Invented by Michael Joseph Weiss, Ryan J Gilliam, Kyle Self, Gal Mariansky, Margarete K Leclerc, Riyaz Mohammed Shipchandler, Jacob Nagar, Fortera Corp
The global market for separation and purification systems is expected to reach USD 28.7 billion by 2025, growing at a CAGR of 6.7% from 2020 to 2025. The market is driven by factors such as the increasing demand for biopharmaceuticals, the growing adoption of green chemistry, and the need for efficient separation and purification processes.
The pharmaceutical industry is one of the major end-users of separation and purification systems. The increasing demand for biopharmaceuticals such as monoclonal antibodies, vaccines, and recombinant proteins has led to the development of advanced separation and purification technologies. Chromatography, filtration, and centrifugation are some of the commonly used techniques in the pharmaceutical industry for separation and purification.
The food and beverage industry is another major end-user of separation and purification systems. The increasing demand for high-quality food products has led to the adoption of advanced separation and purification technologies such as membrane filtration, reverse osmosis, and evaporation. These technologies help to remove impurities and contaminants from food products and improve their shelf life.
The chemical processing industry is also a significant end-user of separation and purification systems.

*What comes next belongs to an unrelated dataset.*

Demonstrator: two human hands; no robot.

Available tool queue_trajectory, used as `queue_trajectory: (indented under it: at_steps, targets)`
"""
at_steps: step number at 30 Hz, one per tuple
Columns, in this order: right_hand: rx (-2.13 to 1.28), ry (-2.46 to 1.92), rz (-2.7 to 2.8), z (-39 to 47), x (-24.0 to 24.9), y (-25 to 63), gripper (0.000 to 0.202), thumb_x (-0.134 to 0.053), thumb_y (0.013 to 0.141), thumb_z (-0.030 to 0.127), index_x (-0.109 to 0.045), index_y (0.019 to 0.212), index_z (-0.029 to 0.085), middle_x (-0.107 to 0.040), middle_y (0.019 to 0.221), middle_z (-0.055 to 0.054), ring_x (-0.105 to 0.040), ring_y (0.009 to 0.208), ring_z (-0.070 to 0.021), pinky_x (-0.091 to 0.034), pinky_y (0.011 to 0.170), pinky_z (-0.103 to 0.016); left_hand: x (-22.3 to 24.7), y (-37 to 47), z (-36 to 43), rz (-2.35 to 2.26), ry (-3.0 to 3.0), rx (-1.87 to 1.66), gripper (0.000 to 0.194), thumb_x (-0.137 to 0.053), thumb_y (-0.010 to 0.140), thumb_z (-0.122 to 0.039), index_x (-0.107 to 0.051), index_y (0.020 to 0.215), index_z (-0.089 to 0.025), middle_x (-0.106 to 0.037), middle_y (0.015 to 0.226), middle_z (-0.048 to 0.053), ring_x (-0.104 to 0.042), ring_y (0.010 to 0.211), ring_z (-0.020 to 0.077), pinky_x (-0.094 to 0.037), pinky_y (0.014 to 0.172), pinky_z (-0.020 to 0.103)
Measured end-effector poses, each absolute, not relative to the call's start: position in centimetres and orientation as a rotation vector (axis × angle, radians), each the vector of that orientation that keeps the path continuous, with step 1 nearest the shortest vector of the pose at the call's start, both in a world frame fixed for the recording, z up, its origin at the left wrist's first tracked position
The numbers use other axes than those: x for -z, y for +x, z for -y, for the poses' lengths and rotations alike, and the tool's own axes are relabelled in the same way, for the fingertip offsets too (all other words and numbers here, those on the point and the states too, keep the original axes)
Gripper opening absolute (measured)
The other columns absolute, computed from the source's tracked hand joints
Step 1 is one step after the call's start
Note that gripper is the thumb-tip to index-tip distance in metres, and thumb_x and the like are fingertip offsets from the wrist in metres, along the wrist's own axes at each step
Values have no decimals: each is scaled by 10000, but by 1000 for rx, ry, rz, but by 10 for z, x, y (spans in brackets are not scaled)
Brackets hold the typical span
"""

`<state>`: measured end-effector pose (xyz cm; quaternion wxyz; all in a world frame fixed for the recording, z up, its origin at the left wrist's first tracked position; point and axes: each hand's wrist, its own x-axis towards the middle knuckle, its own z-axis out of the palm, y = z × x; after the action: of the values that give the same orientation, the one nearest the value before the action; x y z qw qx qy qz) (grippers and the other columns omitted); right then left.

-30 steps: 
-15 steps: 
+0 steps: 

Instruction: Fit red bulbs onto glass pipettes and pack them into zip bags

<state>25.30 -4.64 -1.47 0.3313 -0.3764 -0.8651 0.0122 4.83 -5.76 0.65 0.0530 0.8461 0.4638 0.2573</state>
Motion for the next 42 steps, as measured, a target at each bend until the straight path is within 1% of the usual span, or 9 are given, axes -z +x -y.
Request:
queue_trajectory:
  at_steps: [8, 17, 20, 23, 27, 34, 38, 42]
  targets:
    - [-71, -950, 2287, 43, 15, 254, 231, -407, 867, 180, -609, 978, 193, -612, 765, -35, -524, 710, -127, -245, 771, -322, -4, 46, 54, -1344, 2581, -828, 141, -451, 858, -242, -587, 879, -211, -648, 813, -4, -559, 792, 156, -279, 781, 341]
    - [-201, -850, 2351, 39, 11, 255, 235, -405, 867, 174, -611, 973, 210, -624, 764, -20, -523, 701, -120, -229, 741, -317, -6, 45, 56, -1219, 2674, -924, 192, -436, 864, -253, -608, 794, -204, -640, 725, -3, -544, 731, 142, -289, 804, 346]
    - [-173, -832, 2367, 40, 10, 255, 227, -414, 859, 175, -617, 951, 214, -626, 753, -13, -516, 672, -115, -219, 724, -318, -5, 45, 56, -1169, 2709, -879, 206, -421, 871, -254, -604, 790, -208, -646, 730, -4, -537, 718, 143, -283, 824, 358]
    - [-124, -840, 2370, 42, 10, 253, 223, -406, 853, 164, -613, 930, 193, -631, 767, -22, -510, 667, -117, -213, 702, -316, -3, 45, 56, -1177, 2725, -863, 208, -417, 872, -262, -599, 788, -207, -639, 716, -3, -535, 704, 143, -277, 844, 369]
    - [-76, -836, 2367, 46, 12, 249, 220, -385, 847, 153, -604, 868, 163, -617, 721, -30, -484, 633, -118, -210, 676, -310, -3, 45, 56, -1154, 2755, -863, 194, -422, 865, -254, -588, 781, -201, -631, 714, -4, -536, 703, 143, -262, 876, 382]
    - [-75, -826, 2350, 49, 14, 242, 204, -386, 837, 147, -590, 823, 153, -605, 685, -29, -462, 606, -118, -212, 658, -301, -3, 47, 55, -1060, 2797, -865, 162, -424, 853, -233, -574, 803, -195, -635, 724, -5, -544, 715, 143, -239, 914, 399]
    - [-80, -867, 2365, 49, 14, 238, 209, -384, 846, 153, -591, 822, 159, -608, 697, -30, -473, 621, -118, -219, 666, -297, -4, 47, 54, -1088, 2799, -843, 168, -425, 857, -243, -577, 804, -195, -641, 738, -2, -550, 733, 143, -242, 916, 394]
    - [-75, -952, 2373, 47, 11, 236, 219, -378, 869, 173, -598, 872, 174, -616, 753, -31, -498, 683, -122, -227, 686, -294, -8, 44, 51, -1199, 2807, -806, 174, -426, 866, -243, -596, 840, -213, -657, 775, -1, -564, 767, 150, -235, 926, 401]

The increasing demand for high-purity chemicals has led to the development of advanced separation and purification technologies such as distillation, crystallization, and extraction. These technologies help to remove impurities and contaminants from chemicals and improve their quality.
In conclusion, the market for systems and methods for separation and purification of products is expected to grow significantly in the coming years. The increasing demand for high-quality products in various industries such as pharmaceuticals, food and beverage, and chemical processing is driving the growth of the market. Advanced separation and purification technologies are essential in these industries as they help to remove impurities and contaminants from raw materials and finished products.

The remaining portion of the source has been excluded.